▶ **AIM OF THE TASK**
Copy exactly the lines of the data below that run from the line holding "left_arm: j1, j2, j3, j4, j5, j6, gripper" through the line holding "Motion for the", both ends included.

▶ **Excerpts from a dataset**
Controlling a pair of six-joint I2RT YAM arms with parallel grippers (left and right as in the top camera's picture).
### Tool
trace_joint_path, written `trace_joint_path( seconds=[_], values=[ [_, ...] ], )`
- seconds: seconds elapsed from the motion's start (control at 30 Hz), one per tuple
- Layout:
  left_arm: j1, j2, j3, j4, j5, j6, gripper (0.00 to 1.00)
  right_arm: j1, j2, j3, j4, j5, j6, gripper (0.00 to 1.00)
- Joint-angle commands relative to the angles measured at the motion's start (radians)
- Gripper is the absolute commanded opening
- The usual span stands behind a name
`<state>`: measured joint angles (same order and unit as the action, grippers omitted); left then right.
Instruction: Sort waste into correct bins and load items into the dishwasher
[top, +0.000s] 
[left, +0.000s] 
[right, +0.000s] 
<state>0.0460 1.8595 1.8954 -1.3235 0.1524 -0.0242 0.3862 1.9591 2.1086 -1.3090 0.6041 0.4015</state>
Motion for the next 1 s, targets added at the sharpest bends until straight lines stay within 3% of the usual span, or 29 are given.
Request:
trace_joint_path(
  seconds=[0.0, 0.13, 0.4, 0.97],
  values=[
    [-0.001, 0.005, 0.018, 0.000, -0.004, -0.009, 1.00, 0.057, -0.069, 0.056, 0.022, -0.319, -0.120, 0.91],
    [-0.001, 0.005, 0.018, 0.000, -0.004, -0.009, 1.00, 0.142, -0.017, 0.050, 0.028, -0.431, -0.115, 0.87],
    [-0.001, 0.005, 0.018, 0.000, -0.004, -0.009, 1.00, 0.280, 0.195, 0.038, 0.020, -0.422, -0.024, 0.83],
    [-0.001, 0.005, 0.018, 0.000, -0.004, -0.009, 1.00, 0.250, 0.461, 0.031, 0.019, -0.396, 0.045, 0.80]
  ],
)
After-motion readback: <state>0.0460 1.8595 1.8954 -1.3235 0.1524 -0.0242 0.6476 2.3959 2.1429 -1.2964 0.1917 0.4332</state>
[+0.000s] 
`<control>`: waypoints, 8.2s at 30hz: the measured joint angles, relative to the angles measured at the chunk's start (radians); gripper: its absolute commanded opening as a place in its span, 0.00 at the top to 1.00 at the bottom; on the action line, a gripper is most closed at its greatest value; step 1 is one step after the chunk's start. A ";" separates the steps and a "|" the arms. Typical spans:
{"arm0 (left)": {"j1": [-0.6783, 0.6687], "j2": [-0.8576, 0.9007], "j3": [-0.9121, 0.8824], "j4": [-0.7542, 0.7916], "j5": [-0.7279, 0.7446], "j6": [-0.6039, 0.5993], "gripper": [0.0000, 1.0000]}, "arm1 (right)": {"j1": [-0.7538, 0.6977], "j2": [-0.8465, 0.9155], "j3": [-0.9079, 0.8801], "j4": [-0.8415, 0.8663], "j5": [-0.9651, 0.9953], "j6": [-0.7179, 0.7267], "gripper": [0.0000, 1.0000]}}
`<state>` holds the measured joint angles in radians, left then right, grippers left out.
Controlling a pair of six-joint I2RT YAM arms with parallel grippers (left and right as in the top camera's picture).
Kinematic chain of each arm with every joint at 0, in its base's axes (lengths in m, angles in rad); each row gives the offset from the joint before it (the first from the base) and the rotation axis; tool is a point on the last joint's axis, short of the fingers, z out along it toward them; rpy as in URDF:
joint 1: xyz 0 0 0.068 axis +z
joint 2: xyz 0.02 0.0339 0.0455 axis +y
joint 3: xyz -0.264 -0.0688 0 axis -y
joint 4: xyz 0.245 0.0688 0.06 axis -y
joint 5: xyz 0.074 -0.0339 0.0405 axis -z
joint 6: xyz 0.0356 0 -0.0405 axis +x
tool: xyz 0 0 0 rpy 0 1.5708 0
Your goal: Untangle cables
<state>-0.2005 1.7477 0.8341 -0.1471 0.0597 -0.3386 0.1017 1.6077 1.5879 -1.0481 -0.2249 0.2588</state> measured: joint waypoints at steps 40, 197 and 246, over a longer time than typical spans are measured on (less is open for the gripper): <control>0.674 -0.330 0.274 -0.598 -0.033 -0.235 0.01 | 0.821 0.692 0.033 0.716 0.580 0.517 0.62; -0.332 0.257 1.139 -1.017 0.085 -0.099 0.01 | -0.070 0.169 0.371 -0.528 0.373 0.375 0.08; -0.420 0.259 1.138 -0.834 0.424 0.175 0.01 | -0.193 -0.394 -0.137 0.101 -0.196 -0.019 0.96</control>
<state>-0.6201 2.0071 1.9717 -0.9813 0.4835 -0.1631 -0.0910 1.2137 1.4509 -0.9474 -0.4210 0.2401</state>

▶ **REPLY TO THE TASK**
  left_arm: j1, j2, j3, j4, j5, j6, gripper (0.00 to 1.00)
  right_arm: j1, j2, j3, j4, j5, j6, gripper (0.00 to 1.00)
- Joint-angle commands relative to the angles measured at the motion's start (radians)
- Gripper is the absolute commanded opening
- The usual span stands behind a name
`<state>`: measured joint angles (same order and unit as the action, grippers omitted); left then right.
Instruction: Sort waste into correct bins and load items into the dishwasher
[top, +0.000s] 
[left, +0.000s] 
[right, +0.000s] 
<state>0.0460 1.8595 1.8954 -1.3235 0.1524 -0.0242 0.3862 1.9591 2.1086 -1.3090 0.6041 0.4015</state>
Motion for the next 1 s, targets added at the sharpest bends until straight lines stay within 3% of the usual span, or 29 are given.

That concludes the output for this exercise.